- Directions: Every line of the data below must be given again exactly.

- Supplied entries:
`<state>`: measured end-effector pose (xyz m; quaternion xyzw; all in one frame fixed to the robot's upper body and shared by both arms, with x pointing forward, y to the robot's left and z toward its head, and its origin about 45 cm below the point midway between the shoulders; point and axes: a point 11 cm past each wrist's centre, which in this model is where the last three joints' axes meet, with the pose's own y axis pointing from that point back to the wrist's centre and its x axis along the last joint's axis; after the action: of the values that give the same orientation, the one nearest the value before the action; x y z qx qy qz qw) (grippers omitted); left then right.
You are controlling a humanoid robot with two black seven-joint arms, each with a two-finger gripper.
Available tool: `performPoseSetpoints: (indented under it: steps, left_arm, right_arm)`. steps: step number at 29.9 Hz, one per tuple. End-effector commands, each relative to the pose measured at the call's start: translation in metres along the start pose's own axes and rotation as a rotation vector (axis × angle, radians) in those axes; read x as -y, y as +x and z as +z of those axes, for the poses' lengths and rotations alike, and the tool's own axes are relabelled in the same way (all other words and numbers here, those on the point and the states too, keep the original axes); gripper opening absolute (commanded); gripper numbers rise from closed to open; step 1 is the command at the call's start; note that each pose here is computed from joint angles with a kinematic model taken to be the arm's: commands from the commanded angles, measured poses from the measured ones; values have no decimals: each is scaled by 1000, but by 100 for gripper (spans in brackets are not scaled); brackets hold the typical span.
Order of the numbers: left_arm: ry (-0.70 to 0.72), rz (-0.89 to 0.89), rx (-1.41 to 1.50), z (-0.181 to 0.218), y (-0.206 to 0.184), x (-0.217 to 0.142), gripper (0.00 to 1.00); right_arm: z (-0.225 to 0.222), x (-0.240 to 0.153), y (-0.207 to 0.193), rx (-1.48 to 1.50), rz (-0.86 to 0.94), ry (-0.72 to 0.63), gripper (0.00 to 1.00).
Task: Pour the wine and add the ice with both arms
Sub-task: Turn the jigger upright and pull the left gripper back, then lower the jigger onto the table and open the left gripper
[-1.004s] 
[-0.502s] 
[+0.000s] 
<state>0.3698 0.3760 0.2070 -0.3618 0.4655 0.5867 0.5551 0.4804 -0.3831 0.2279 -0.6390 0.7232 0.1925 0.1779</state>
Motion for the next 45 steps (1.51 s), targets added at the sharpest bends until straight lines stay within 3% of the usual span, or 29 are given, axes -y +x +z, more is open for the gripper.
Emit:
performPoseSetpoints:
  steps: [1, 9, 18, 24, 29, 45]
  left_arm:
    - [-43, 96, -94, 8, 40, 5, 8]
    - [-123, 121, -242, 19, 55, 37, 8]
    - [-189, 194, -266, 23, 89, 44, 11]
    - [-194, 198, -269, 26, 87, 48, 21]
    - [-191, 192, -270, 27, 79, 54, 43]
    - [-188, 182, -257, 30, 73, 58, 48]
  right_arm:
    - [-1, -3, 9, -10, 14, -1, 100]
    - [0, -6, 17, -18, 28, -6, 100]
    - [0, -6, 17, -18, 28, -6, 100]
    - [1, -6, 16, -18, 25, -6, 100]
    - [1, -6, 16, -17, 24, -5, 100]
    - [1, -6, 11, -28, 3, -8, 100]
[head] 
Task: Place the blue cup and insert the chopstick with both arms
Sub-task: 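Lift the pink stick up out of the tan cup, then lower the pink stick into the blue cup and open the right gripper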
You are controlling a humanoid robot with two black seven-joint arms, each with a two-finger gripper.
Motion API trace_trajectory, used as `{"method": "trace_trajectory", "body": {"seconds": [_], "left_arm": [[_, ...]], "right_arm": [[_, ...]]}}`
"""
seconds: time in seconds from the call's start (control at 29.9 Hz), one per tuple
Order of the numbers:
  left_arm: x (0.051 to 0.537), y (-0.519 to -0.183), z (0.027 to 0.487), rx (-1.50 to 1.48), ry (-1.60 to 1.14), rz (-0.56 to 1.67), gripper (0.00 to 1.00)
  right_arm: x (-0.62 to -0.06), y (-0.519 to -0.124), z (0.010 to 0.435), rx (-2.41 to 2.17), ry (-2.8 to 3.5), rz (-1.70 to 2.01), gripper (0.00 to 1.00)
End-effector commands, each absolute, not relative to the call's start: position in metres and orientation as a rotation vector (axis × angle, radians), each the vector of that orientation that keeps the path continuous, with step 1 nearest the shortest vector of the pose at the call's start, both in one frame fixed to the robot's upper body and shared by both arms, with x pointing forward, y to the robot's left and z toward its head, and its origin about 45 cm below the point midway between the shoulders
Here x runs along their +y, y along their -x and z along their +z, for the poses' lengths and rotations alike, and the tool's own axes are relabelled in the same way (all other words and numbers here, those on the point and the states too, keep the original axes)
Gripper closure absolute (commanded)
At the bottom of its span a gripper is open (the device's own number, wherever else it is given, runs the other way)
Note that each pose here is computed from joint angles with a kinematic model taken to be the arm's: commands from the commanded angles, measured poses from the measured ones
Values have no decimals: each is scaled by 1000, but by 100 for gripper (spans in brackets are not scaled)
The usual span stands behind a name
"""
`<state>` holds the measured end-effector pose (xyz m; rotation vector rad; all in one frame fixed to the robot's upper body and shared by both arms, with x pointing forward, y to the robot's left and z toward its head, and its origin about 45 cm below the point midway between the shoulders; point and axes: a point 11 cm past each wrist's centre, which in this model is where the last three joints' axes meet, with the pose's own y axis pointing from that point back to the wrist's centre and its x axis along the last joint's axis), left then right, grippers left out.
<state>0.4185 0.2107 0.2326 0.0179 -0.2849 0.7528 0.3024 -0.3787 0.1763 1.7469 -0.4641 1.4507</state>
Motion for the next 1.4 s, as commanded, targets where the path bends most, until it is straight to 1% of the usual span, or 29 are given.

- Solution to the problem:
`<state>`: measured end-effector pose (xyz m; quaternion xyzw; all in one frame fixed to the robot's upper body and shared by both arms, with x pointing forward, y to the robot's left and z toward its head, and its origin about 45 cm below the point midway between the shoulders; point and axes: a point 11 cm past each wrist's centre, which in this model is where the last three joints' axes meet, with the pose's own y axis pointing from that point back to the wrist's centre and its x axis along the last joint's axis; after the action: of the values that give the same orientation, the one nearest the value before the action; x y z qx qy qz qw) (grippers omitted); left then right.
You are controlling a humanoid robot with two black seven-joint arms, each with a two-finger gripper.
Available tool: `performPoseSetpoints: (indented under it: steps, left_arm, right_arm)`. steps: step number at 29.9 Hz, one per tuple. End-effector commands, each relative to the pose measured at the call's start: translation in metres along the start pose's own axes and rotation as a rotation vector (axis × angle, radians) in those axes; read x as -y, y as +x and z as +z of those axes, for the poses' lengths and rotations alike, and the tool's own axes are relabelled in the same way (all other words and numbers here, those on the point and the states too, keep the original axes); gripper opening absolute (commanded); gripper numbers rise from closed to open; step 1 is the command at the call's start; note that each pose here is computed from joint angles with a kinematic model taken to be the arm's: commands from the commanded angles, measured poses from the measured ones; values have no decimals: each is scaled by 1000, but by 100 for gripper (spans in brackets are not scaled); brackets hold the typical span.
Order of the numbers: left_arm: ry (-0.70 to 0.72), rz (-0.89 to 0.89), rx (-1.41 to 1.50), z (-0.181 to 0.218), y (-0.206 to 0.184), x (-0.217 to 0.142), gripper (0.00 to 1.00); right_arm: z (-0.225 to 0.222), x (-0.240 to 0.153), y (-0.207 to 0.193), rx (-1.48 to 1.50), rz (-0.86 to 0.94), ry (-0.72 to 0.63), gripper (0.00 to 1.00).
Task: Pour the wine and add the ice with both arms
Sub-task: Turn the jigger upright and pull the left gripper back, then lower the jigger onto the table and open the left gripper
[-1.004s] 
[-0.502s] 
[+0.000s] 
<state>0.3698 0.3760 0.2070 -0.3618 0.4655 0.5867 0.5551 0.4804 -0.3831 0.2279 -0.6390 0.7232 0.1925 0.1779</state>
Motion for the next 45 steps (1.51 s), targets added at the sharpest bends until straight lines stay within 3% of the usual span, or 29 are given, axes -y +x +z, more is open for the gripper.
Emit:
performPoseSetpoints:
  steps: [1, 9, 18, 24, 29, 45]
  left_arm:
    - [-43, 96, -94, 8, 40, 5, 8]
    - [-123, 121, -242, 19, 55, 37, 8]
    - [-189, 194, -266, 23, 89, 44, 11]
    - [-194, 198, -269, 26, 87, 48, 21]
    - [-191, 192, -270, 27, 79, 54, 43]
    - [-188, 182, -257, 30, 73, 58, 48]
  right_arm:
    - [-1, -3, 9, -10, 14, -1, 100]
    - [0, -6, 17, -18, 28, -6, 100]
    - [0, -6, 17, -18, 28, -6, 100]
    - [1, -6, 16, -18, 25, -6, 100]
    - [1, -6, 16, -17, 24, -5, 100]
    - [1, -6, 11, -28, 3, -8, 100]
[head] 
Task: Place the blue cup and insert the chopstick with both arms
Sub-task: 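Lift the pink stick up out of the tan cup, then lower the pink stick into the blue cup and open the right gripper
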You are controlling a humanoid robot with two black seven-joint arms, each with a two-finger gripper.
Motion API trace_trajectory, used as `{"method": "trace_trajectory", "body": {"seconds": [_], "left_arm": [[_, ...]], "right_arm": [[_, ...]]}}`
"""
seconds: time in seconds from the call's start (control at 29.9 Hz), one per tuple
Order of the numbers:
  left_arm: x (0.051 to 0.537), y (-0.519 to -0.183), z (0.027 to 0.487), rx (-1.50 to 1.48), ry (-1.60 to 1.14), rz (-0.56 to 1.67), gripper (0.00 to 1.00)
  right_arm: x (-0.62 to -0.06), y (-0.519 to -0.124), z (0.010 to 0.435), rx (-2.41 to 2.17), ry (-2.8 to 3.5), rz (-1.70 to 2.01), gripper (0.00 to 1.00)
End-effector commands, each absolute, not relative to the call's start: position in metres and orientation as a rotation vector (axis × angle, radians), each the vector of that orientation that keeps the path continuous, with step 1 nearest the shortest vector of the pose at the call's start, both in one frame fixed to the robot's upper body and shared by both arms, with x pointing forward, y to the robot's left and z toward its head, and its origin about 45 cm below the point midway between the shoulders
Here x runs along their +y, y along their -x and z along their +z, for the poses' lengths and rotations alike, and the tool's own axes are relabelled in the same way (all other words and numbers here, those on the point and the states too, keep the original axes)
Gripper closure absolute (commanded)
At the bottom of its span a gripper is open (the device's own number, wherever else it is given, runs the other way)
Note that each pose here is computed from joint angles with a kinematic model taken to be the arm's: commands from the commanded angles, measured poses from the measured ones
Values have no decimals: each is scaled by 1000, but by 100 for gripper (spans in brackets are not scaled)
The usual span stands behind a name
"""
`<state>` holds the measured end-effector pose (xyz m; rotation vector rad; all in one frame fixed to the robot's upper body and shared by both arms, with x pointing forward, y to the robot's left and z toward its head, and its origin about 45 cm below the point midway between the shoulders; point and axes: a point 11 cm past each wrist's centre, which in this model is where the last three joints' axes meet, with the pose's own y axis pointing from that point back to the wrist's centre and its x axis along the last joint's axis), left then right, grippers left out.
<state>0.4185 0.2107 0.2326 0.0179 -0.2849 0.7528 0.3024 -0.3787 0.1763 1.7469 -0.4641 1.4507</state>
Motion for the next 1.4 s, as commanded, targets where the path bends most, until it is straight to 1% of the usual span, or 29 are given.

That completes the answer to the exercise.